Long-term Functional Outcomes Among Older Adults Undergoing Video-assisted Versus Open Surgery for Lung Cancer: A Population-based Cohort Study

Ann Surg. 2023 Jun 1;277(6):e1348-e1354. doi: 10.1097/SLA.0000000000005387. Epub 2022 Jan 21.

Abstract

Objective: To examine the long-term healthcare dependency outcomes of older adults undergoing VATS compared to open lung cancer resection.

Summary of background data: Although the benefits of VATS for lung cancer resection have been reported, there is a knowledge gap related to long-term functional outcomes central to decision-making for older adults.

Methods: We conducted a population-based retrospective comparative cohort study of patients ≥70 years old undergoing lung cancer resection between 2010 and 2017 using linked administrative health databases. VATS was compared to open surgery for lung cancer resection. Outcomes were receipt of homecare and high time-at-home, defined as <14 institution-days within 1 year, in 5 years after surgery. We used time-to-event analyses. Homecare was analyzed as recurrent dichotomous outcome with Andersen-Gill multivariable models, and high time-at-home with Cox multivariable models.

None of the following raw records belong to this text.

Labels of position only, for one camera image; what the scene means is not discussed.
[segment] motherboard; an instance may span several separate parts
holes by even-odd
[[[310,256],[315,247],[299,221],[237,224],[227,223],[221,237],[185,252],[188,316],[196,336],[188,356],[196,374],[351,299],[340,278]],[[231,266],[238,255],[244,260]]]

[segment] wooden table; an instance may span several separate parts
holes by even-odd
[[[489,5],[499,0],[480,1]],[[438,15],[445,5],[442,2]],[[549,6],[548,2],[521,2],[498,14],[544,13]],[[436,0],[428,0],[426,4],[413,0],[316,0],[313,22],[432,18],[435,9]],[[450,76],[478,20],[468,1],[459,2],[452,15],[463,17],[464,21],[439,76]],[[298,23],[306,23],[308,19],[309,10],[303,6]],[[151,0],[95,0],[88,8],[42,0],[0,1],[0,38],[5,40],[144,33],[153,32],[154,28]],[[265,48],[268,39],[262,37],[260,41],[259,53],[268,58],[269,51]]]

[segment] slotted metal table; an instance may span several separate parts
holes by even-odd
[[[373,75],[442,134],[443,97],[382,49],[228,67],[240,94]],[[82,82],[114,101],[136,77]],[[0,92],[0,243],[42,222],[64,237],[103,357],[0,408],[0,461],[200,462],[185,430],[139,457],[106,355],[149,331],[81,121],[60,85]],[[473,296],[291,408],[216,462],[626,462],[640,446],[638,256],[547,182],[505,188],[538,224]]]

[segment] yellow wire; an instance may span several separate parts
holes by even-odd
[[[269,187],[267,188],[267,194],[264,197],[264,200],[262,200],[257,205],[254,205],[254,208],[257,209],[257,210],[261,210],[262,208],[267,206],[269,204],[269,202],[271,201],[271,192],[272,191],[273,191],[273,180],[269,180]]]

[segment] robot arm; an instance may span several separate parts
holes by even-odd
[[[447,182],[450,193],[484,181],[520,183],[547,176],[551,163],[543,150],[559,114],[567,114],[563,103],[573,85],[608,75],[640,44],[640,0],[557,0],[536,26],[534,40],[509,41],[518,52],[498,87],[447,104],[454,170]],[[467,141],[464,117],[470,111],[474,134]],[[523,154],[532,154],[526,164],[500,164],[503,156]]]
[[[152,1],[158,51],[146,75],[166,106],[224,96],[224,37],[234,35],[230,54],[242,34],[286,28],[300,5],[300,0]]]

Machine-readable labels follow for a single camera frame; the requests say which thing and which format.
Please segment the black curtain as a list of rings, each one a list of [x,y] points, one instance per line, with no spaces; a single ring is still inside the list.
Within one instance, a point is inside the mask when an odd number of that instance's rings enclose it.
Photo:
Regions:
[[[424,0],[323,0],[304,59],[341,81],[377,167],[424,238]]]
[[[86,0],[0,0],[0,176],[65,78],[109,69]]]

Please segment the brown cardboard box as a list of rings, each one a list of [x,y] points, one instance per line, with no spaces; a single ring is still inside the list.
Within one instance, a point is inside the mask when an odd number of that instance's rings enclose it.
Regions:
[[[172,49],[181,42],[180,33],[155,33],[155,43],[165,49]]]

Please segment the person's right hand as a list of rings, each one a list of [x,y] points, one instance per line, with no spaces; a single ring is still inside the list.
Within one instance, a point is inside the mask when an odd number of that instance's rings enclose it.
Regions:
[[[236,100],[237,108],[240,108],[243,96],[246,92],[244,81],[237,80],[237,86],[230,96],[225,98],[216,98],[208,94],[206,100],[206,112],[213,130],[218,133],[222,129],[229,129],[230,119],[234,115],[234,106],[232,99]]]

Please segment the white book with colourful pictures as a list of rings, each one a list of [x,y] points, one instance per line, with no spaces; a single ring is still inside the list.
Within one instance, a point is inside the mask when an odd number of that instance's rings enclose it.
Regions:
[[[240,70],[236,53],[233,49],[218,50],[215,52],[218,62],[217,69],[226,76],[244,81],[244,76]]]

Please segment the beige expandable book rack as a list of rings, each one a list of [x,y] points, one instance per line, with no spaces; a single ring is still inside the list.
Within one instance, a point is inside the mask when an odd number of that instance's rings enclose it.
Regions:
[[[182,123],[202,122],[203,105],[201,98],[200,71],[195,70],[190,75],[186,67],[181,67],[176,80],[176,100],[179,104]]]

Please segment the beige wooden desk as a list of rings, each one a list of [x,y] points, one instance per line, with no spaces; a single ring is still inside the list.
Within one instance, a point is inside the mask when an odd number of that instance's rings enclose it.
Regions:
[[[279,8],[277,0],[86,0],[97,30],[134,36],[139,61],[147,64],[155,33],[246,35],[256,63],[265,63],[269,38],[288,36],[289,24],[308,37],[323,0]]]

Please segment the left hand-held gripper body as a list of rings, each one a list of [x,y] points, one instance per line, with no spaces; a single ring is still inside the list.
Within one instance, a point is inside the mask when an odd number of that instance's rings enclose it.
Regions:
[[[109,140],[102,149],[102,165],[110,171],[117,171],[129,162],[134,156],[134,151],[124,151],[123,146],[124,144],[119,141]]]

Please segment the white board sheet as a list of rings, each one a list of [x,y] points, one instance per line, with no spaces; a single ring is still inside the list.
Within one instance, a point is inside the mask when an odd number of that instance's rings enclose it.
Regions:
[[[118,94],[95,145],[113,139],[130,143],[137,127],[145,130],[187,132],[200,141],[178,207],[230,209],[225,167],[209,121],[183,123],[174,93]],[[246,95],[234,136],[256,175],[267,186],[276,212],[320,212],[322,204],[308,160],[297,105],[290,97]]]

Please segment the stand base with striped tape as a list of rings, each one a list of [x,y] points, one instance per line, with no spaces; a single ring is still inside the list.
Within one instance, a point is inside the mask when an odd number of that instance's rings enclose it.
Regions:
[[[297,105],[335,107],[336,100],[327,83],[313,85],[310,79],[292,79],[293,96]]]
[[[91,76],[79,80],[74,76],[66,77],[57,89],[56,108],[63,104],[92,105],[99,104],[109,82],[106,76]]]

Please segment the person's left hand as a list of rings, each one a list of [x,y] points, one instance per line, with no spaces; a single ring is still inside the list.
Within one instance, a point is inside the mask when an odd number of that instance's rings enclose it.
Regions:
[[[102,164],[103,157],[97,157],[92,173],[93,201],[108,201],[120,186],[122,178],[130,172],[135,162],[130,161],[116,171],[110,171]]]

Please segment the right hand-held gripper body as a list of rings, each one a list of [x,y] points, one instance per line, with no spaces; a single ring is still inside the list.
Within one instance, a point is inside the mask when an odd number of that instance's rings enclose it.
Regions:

Results: Of 4974 patients, 2951 had VATS (59.3%). In the first three months postoperatively, homecare use ranged from 17.5% to 34.4% for VATS and 23.0% to 36.6% for open surgery. VATS was independently associated with lower need for postoperative homecare over 5 years (hazard ratio 0.82, 95% confidence interval 0.74-0.92). 1- and 5-year probability of high "time-at-home" were superior for VATS (74.4% vs 66.7% and 55.6% vs 45.4%, p < 0.001). VATS was independently associated with higher probability of high "time-at-home" (hazard ratio 0.81, 95% confidence interval 0.74-0.89) compared to open surgery.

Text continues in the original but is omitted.